**COLLECTED DATA:**
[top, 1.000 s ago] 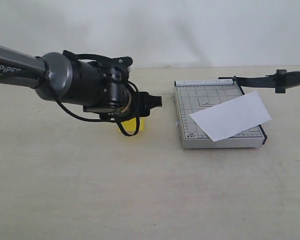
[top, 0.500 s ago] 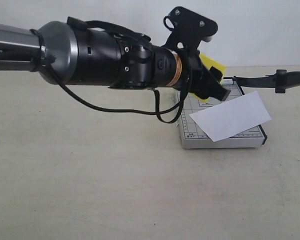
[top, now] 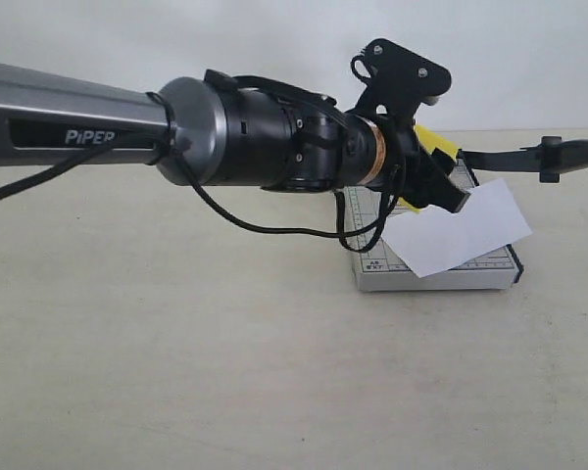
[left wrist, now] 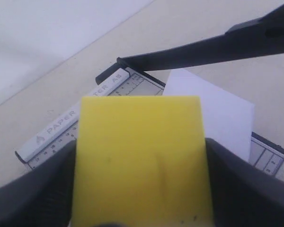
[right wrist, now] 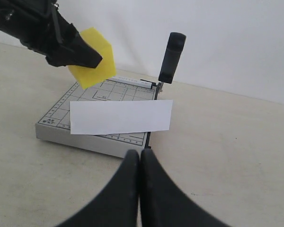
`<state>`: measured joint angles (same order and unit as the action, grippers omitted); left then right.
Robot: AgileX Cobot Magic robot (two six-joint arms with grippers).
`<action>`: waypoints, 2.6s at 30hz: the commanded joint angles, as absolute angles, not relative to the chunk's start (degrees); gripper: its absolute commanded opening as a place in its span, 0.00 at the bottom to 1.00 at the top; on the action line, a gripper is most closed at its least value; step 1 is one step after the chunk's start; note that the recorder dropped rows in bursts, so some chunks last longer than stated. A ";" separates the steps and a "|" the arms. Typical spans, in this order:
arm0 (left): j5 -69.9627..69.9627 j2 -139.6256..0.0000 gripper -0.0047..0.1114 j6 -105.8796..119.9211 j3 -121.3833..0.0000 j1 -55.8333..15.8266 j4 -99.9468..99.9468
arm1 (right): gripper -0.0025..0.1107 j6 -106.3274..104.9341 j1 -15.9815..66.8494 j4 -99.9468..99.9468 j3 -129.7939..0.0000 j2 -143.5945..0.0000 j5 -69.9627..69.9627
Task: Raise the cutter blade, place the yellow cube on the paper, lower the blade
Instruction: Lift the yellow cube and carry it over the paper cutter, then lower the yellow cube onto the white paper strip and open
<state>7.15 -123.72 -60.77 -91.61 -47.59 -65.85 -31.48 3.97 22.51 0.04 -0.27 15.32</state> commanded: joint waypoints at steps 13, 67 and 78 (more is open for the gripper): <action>5.60 -128.33 0.08 -62.29 -96.19 -48.67 -65.28 | 0.02 -31.53 3.94 23.31 0.00 0.00 15.08; 1.75 -132.25 0.53 -61.42 -96.42 -48.67 -66.70 | 0.02 -31.41 3.94 23.45 0.00 0.00 15.08; 1.90 -132.25 0.53 -61.42 -100.02 -48.67 -67.07 | 0.02 -31.41 3.94 23.45 0.00 0.00 15.08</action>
<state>2.22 -132.52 -61.42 -99.27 -48.39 -66.82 -31.38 3.97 23.22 0.04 -0.27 15.32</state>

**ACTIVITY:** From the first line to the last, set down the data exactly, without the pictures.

**ANSWER TO THE EXERCISE:**
[top, 1.000 s ago] 
[top, 0.500 s ago] 
[top, now] 
[left wrist, now] 
[right wrist, now] 
`<state>`: measured joint angles (same order and unit as the action, grippers omitted); left then right.
Robot: AgileX Cobot Magic robot (two six-joint arms with grippers).
`<action>`: waypoints, 2.6s at 30hz: the commanded joint angles, as absolute angles, not relative to the chunk's start (degrees); gripper: its absolute commanded opening as a place in its span, 0.00 at the bottom to 1.00 at the top; on the action line, a gripper is most closed at its least value; step 1 is one step after the chunk's start; note that the recorder dropped rows in bursts, so some chunks last longer than stated. A ";" separates the steps and a "|" the arms. Typical spans, in this order:
arm0 (left): j5 -69.9627..69.9627 j2 -139.6256..0.0000 gripper -0.0047..0.1114 j6 -105.8796..119.9211 j3 -121.3833..0.0000 j1 -55.8333..15.8266 j4 -99.9468..99.9468
arm1 (right): gripper -0.0025..0.1107 j6 -106.3274..104.9341 j1 -15.9815..66.8494 j4 -99.9468..99.9468 j3 -129.7939..0.0000 j2 -143.5945..0.0000 j5 -69.9627..69.9627
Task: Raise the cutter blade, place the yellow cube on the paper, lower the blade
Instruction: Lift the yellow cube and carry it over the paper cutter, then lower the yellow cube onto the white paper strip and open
<state>7.15 -123.72 -60.77 -91.61 -47.59 -65.85 -31.48 3.97 22.51 0.04 -0.27 15.32</state> commanded: joint waypoints at steps 13, 67 and 78 (more is open for the gripper): <action>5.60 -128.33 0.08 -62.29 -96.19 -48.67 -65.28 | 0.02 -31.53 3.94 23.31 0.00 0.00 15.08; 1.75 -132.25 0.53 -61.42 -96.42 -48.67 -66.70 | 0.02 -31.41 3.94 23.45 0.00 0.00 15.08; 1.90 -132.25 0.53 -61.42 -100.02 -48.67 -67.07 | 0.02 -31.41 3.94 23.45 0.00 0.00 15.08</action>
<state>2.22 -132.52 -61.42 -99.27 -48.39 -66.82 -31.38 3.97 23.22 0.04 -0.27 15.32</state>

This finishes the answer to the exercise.